July 29, 2008

Buell-Wilson v. Ford: Two of the Three Issues Raised in the Petition are Not Dependent on the United States Supreme Court's Opinion in Williams III

A few weeks ago we blogged about the California Supreme Court's grant of review in Buell-Wilson v. Ford, and we noted that case is on hold pending the U.S. Supreme Court's decision in Philip Morris v. Williams (Williams III). As we noted here, however, Ford's petition raised three issues, two of which are independent of the issue presented in Williams III. Those issues are: (1) As a matter of California law and federal due process, are punitive damages prohibited in product liability cases where the manufacturer’s design conformed to objective indicators of reasonable safety, including industry standards and custom, governmental safety standards and policy judgments, and the existence of a genuine debate about what the law requires? and (2) Is a $55 million punitive damage award, imposed in addition to $18 million in non-economic damages, in a case involving a single accident where the vehicle’s design was objectively reasonable, unconstitutionally excessive and arbitrary?

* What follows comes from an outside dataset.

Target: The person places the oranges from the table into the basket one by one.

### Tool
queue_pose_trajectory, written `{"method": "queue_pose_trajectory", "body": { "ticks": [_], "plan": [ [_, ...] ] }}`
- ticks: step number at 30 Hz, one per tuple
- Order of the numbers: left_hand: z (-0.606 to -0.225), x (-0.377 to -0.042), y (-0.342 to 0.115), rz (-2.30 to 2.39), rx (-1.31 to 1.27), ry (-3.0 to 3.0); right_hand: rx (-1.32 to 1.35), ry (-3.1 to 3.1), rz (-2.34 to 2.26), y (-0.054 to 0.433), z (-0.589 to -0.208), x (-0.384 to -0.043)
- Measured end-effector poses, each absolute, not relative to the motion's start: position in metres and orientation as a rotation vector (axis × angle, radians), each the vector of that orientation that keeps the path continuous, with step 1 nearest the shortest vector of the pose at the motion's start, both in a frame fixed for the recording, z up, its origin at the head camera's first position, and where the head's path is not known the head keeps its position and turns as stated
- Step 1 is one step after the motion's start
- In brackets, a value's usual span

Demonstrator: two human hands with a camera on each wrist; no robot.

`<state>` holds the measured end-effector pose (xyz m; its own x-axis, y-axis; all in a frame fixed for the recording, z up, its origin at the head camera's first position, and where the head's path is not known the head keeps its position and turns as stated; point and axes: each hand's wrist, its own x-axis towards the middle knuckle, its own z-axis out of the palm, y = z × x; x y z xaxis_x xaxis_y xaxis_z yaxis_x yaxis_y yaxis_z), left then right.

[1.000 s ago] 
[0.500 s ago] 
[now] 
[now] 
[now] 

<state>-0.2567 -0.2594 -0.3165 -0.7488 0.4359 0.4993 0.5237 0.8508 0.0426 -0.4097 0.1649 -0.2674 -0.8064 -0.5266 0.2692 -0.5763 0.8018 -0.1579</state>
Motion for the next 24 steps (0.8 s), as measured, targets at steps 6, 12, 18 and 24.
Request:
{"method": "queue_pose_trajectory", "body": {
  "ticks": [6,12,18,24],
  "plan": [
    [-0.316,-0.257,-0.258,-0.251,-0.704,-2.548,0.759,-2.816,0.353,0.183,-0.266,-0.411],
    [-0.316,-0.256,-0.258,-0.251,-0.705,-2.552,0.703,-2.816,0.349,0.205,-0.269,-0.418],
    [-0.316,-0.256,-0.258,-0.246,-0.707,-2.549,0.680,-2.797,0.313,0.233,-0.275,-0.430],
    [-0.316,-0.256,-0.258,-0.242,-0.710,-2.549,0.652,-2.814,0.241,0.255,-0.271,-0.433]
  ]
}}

The California Supreme Court's online docket confirms that the court granted review on each of the three issues, and did not limit review to the Williams III issue. After the decision in Williams III comes out, the California Supreme Court could then move forward to decide the other two issues raised in the petition, or the court could remand the case back to the Court of Appeal for a further opinion in light of Williams III. Thus, this case could end up deciding far more than simply the narrow Williams III issue.